In hot, hot summer, soup sales fall but broth and beverages give Campbell Soup Co. a boostBy Geoff Mulvihill, AP
Friday, September 3, 2010
Campbell reports Q4 profit rise on better margins
HADDONFIELD, N.J. — Summer is rarely a hot sales season for Campbell Soup Co., and this year’s sweltering June and July made that even more true, but the company said Friday that cost-cutting and strong drink sales helped its net income climb.
The results topped most Wall Street expectations, but Campbell’s outlook spooked many investors, and its shares slid 3 percent Friday.
The Camden company reported that its fourth-quarter net income rose 63 percent from the same period last year to $113 million, or 33 cents per share. Excluding one-time items from 2009’s results, the increase was 7 percent.
The company posted better production numbers and benefited from lower taxes, yet sales fell slightly compared with the same period last year, from $1.53 billion to $1.52 billion for the quarter. For the full fiscal year, they fell 1 percent, to $7.6 billion from $7.7 billion.
During the quarter, sales of both ready-to-serve and condensed soups slipped 7 percent.
The company says fourth-quarter sales alone figures don’t speak to the health of the company.
But its soup business has faltered all year, and sales are not expected to rebound strongly soon. Sales in the category fell 4.7 percent. Campbell’s expensive ready-to-serve lines like Chunky Soup were the hardest hit, with sales down 9 percent in fiscal 2010. The full-year decline followed seven straight years of growth.
Campbell is increasingly focused on frugal consumers. President and CEO Douglas Conant reiterated on a conference call with analysts Friday that the company has put a priority on increasing its revenue from condensed soup.
“I see that consumers remain very value-conscious, and the competition in our industry will remain very intense,” he said.
Campbell now expects sales growth for 2011 of 2 percent to 3 percent — just below its long-term target.
The company says there is more room to cut costs. It projected its per-share profit will rise 5 percent to 7 percent.
“Campbell is setting up for a discounting spree and, if it works, we think the stock will” rise, Jonathan Feeney, an analyst with Janney, wrote in a note Friday.
The company has boosted margins in a tough environment and there were some bright spots.

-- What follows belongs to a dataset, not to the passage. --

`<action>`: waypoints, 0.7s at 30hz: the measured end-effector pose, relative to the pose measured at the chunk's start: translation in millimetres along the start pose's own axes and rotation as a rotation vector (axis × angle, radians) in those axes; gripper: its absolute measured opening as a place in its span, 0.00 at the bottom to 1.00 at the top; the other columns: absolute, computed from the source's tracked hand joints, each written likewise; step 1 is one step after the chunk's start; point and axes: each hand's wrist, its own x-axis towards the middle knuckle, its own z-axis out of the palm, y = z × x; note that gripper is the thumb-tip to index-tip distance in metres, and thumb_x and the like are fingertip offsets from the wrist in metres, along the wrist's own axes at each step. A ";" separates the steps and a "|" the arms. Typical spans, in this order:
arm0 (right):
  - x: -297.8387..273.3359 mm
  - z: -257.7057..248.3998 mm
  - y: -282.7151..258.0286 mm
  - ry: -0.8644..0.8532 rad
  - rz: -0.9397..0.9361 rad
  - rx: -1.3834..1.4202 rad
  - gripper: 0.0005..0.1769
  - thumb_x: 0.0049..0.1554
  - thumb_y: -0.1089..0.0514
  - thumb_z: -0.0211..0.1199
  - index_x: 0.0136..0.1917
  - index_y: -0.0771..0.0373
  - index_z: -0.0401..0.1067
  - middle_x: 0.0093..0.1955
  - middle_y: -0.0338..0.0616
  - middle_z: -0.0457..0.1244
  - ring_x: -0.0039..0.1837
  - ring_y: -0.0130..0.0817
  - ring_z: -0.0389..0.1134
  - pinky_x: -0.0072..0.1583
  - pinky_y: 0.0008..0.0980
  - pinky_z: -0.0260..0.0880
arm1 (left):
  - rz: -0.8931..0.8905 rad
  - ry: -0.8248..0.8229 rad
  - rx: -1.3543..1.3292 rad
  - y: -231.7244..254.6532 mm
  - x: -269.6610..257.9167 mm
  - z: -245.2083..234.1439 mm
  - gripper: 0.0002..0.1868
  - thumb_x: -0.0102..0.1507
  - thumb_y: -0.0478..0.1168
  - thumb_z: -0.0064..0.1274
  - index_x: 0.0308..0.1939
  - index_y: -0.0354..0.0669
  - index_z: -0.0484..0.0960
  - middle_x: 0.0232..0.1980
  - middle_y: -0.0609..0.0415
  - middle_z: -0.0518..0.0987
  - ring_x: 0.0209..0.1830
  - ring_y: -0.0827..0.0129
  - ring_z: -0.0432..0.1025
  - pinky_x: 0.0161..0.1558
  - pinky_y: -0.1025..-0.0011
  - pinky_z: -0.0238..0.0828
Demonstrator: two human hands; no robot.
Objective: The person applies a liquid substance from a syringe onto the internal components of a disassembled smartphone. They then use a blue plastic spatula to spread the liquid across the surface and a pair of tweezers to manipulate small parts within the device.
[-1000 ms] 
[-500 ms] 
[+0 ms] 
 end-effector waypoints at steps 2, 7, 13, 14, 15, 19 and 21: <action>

When a $14 million gain from commodity hedging last year is removed, the company’s gross margin was 40.6 percent, compared with 40.4 percent during the same period in 2009.
Sales of beverages were strong, including V8 vegetable juices, which rose 12 percent. With so many more meals being prepared at home, broth sales rose 9 percent.
For the full fiscal year, Campbell reported earnings of $844 million or $2.42 per share, up from $736 million or $2.05 per share in fiscal 2009. Excluding one-time items, the full-year profit was $862 million, or $2.47 per share, up from $794 million or $2.21 per share.
Campbell’s stock slid $1.11, or 3 percent, to $36.21.